We learned about the birthday problem paradox: If people are in a room with randomly distributed birthdays, very few people are needed for at least two people to have the same birthday.
As I understand, the formula just uses logic.
Let $Q(n)$ be the probability that $n$ people all have different birthdays ($n+1$ is used as a correction factor to avoid double counting)
$$ Q(n) = \frac{365}{365} \times \frac{364}{365} \times \frac{363}{365} \times \ldots \times \frac{365-n+1}{365} $$
And since $P(n) = 1 - Q(n)$, the probability that at least two people have the same birthday is:
$$ P(n) = 1 - Q(n) = 1 - \left( \frac{365}{365} \times \frac{364}{365} \times \frac{363}{365} \times \ldots \times \frac{365-n+1}{365} \right) $$
Here is a simulation that shows the minimum number of people with random birthdays required to have at least one common birthday:
library(ggplot2)
num_simulations <- 1000
num_days <- 365
results <- numeric(num_simulations)
for (i in 1:num_simulations) {
birthdays <- integer(0)
while (TRUE) {
new_birthday <- sample(1:num_days, 1)
if (new_birthday %in% birthdays) {
results[i] <- length(birthdays) + 1
break
} else {
birthdays <- c(birthdays, new_birthday)
}
}
}
mean_trials <- mean(results)
ggplot(data.frame(Trials=results), aes(Trials)) +
geom_histogram(binwidth=1, color="black", fill="lightblue") +
ggtitle(paste("Distribution of Trials Until Match (Mean =", round(mean_trials, 2), ")")) +
xlab("Number of Trials Until Match") +
ylab("Frequency") +
theme_minimal()
And here is a simulation which compares simulated results to the theoretical results over different numbers of people (we can see that the simulations are identical to the theoretical number):
birthday_probability <- function(n) {
q <- 1
for (i in 1:n) {
q <- q * (365 - i + 1) / 365
}
return(1 - q)
}
simulate_and_percentage <- function(n, num_simulations) {
num_days <- 365
repeat_count <- 0
for (i in 1:num_simulations) {
birthdays <- sample(1:num_days, n, replace = TRUE)
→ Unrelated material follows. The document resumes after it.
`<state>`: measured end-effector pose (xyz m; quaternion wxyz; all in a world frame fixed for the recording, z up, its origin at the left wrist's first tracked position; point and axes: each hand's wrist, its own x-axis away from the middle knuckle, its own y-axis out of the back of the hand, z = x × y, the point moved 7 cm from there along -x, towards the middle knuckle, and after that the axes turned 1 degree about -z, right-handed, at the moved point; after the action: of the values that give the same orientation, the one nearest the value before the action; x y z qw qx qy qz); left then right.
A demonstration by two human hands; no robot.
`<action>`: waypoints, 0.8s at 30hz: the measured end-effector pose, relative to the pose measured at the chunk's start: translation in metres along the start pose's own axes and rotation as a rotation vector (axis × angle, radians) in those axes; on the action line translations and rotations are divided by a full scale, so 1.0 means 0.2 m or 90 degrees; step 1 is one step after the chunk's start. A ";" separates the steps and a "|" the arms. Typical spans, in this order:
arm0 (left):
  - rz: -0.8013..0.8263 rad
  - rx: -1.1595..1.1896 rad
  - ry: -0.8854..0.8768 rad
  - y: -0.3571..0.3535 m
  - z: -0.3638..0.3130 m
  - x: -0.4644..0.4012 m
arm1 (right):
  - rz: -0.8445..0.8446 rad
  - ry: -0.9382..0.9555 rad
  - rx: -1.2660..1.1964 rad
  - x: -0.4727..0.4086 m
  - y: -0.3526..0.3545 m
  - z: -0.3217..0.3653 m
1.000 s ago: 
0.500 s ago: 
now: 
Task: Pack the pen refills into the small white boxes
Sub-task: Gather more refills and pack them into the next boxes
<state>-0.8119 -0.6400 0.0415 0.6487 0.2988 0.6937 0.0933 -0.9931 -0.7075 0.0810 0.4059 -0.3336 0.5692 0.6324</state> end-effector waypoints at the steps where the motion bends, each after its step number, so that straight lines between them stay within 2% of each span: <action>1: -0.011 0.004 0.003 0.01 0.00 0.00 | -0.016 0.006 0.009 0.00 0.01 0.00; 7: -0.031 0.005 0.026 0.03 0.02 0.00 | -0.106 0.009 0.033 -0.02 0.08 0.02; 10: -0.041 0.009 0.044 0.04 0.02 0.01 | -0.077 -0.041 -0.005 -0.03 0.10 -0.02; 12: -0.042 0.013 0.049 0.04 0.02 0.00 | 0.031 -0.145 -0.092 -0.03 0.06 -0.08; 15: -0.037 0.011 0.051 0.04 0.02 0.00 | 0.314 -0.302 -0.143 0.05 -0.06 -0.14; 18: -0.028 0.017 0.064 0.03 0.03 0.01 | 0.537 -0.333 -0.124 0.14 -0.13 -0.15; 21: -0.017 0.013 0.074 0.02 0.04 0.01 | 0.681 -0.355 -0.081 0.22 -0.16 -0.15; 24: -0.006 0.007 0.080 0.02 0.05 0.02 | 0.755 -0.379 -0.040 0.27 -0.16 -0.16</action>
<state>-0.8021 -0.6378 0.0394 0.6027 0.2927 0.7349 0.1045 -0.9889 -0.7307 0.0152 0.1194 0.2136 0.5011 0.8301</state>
if (length(birthdays) != length(unique(birthdays))) {
repeat_count <- repeat_count + 1
}
}
return(repeat_count / num_simulations)
}
n_values <- 2:100
num_simulations <- 1000
theoretical_probabilities <- sapply(n_values, birthday_probability)
simulation_percentages <- sapply(n_values, simulate_and_percentage, num_simulations = num_simulations)
data <- data.frame(
n_values = rep(n_values, 2),
probabilities = c(theoretical_probabilities, simulation_percentages),
type = rep(c("Theoretical", "Simulation"), each = length(n_values))
)
ggplot(data, aes(x = n_values, y = probabilities, color = type)) +
geom_line() +
ggtitle("Comparison of Theoretical vs Simulation Probabilities") +
xlab("Number of People (n)") +
ylab("Probability") +
ylim(0, 1) + # Ensure y-axis is limited between 0 and 1
theme_minimal()
I am wondering if its possible to slightly modify the objective for this problem. For example, if there are $n$ people:
- What is the probability of at least $k$ groups of people having the same the birthdays and how many people are likely to be in these groups?
For example: Suppose there are $n = 12$ people with the following birthdays:
- 1 person with Jan 4th
- 2 people with Feb 6th
- 2 people with March 8th
- 3 people with April 2nd
- 1 person with May 7th
- 1 person with June 15th
- 2 people with July 1st
Thus we have:
- 3 groups of size = 1
- 3 groups of size = 2
- 1 group of size = 3
What is the probability of observing this specific sequence? Or as another example, what is the probability of observing 1 group of size=9, 1 group of size=2 and 1 group of size =1?
Can we change the birthday problem formula for this?